((

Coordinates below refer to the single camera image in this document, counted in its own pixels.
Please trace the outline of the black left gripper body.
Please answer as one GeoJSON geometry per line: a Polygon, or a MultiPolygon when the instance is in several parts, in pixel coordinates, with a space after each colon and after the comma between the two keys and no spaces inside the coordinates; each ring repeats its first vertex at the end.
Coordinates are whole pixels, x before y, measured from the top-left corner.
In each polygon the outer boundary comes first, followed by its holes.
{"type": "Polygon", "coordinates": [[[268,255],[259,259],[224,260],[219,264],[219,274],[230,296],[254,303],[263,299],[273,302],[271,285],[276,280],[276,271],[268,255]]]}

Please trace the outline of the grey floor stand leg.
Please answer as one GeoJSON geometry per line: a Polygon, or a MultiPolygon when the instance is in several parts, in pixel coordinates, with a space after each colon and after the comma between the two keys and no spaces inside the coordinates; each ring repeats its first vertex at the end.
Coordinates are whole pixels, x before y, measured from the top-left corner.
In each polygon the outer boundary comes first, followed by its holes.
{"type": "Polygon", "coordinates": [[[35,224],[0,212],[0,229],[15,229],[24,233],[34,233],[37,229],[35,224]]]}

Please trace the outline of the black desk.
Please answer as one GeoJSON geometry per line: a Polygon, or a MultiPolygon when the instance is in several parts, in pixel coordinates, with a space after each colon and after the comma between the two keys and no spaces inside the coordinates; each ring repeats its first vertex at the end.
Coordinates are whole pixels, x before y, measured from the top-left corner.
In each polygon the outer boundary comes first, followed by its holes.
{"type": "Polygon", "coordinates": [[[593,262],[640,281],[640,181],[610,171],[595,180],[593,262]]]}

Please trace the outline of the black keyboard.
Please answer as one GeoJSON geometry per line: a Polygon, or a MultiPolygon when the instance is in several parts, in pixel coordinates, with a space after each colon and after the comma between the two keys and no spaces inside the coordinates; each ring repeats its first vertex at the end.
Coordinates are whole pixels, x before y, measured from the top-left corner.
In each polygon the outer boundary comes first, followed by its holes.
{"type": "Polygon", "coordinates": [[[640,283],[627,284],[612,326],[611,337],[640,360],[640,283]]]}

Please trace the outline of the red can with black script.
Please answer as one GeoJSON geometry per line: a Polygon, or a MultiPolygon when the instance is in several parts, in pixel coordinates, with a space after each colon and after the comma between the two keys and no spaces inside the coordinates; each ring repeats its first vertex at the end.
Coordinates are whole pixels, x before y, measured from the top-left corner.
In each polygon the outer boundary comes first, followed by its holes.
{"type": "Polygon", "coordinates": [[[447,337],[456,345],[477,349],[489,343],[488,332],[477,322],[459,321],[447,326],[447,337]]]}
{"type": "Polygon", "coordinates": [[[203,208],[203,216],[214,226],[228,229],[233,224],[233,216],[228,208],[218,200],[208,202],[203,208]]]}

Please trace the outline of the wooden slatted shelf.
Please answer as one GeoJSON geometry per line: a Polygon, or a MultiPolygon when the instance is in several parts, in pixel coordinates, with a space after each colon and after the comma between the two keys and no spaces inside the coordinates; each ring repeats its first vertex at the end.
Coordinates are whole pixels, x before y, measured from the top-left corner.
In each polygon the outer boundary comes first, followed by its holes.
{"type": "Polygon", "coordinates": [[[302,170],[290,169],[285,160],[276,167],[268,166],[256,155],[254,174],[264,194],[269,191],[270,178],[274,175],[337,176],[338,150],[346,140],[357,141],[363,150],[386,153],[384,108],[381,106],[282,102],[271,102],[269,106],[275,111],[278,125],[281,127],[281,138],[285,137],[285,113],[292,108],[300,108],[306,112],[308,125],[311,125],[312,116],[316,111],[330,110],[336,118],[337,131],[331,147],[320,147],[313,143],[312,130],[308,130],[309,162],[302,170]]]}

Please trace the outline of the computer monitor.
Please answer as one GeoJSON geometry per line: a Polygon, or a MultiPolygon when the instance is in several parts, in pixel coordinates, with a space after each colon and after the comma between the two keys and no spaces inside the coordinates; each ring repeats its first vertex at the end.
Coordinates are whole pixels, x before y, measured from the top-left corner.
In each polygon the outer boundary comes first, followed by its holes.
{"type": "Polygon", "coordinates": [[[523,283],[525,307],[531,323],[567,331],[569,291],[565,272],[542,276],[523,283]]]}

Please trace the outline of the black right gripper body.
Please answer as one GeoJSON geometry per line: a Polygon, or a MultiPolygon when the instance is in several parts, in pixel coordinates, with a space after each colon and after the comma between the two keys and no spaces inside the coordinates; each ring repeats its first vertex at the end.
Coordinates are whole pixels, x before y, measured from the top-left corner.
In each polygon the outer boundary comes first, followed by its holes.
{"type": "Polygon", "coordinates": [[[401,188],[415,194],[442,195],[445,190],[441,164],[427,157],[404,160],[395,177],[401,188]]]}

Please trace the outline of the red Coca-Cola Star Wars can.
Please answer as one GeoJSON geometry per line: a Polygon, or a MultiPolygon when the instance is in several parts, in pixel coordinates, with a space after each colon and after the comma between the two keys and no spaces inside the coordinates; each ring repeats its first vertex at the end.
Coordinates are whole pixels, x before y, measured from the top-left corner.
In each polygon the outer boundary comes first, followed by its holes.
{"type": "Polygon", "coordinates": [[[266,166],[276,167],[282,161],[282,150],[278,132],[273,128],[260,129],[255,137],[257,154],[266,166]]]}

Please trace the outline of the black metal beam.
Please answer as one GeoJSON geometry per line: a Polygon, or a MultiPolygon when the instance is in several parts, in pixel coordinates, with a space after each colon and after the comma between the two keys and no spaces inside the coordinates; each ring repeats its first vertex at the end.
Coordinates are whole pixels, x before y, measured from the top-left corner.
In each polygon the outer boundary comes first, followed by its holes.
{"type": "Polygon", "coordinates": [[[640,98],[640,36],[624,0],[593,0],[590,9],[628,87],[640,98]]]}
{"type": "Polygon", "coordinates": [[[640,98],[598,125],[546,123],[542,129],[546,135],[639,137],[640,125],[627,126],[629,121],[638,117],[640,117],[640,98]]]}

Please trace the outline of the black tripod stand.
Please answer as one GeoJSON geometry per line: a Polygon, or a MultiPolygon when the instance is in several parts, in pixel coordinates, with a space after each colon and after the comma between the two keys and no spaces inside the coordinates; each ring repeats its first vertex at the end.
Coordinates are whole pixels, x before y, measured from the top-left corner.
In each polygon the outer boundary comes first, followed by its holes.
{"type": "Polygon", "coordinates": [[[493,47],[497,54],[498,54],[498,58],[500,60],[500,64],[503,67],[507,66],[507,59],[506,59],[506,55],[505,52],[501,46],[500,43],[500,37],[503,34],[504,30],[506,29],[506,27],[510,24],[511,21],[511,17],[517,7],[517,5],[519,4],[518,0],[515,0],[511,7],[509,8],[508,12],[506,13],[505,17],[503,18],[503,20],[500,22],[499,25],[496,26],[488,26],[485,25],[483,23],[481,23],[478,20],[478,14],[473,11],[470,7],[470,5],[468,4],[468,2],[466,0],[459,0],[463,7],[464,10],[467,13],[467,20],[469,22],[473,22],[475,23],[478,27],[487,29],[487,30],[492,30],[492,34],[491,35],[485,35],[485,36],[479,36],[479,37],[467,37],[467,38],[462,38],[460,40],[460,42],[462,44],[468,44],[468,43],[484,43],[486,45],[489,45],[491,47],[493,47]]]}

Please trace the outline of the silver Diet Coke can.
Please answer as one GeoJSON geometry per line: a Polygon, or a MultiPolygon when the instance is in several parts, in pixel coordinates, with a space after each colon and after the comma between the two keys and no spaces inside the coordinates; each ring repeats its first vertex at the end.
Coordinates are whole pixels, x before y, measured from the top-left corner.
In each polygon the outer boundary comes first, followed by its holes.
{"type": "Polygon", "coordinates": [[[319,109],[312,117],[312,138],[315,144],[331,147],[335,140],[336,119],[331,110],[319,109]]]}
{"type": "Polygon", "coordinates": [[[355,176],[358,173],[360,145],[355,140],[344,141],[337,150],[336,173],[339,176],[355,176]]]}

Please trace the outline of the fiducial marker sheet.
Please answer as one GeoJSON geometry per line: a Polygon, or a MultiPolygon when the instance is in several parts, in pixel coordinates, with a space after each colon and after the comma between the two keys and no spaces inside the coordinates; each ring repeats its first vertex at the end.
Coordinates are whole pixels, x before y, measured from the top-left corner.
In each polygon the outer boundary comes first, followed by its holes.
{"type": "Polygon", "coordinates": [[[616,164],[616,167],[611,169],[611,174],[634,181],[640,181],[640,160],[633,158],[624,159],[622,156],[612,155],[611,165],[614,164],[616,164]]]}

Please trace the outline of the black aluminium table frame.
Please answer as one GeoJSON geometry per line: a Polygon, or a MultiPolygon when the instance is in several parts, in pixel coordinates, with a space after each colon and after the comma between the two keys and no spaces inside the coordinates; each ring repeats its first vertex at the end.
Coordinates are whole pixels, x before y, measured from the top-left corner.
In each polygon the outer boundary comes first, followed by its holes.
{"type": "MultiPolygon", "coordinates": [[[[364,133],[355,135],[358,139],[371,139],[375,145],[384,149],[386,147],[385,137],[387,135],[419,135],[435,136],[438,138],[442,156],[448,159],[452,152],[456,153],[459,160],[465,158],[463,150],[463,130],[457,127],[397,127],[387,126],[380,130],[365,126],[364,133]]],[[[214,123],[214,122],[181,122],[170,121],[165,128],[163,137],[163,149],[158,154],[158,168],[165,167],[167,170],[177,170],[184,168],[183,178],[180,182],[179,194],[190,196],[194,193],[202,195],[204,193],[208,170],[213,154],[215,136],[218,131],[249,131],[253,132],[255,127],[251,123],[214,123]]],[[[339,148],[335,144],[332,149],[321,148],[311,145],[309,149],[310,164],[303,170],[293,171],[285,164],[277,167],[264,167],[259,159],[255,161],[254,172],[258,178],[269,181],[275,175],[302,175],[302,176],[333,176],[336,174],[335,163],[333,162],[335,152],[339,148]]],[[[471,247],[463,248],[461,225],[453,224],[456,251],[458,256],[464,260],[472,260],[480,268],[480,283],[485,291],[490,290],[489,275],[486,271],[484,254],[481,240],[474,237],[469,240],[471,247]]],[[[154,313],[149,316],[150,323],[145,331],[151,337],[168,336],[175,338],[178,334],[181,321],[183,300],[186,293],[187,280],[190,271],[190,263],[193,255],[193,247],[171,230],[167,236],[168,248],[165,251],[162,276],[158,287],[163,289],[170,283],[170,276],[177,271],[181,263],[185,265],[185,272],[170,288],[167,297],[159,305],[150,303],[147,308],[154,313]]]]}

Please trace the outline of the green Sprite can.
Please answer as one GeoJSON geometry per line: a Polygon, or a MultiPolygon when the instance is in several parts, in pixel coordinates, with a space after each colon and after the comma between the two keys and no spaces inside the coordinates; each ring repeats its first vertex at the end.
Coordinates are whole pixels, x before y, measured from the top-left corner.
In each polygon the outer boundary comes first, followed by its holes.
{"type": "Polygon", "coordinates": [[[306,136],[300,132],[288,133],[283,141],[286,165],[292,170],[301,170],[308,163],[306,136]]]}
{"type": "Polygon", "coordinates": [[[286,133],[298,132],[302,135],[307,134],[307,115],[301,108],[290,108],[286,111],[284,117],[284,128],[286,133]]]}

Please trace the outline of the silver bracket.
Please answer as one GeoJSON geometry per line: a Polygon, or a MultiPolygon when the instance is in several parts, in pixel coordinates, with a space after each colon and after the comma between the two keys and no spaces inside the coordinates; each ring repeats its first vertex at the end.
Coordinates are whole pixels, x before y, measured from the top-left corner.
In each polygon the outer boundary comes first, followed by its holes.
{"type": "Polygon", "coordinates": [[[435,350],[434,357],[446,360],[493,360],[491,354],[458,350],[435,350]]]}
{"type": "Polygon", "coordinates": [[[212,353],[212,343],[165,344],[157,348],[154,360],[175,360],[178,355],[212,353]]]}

))

● **What this task involves**
Among the lines of the data, which ones contain the word "silver"? Show them.

● **Final answer**
Please trace the outline of the silver Diet Coke can.
Please trace the outline of the silver bracket.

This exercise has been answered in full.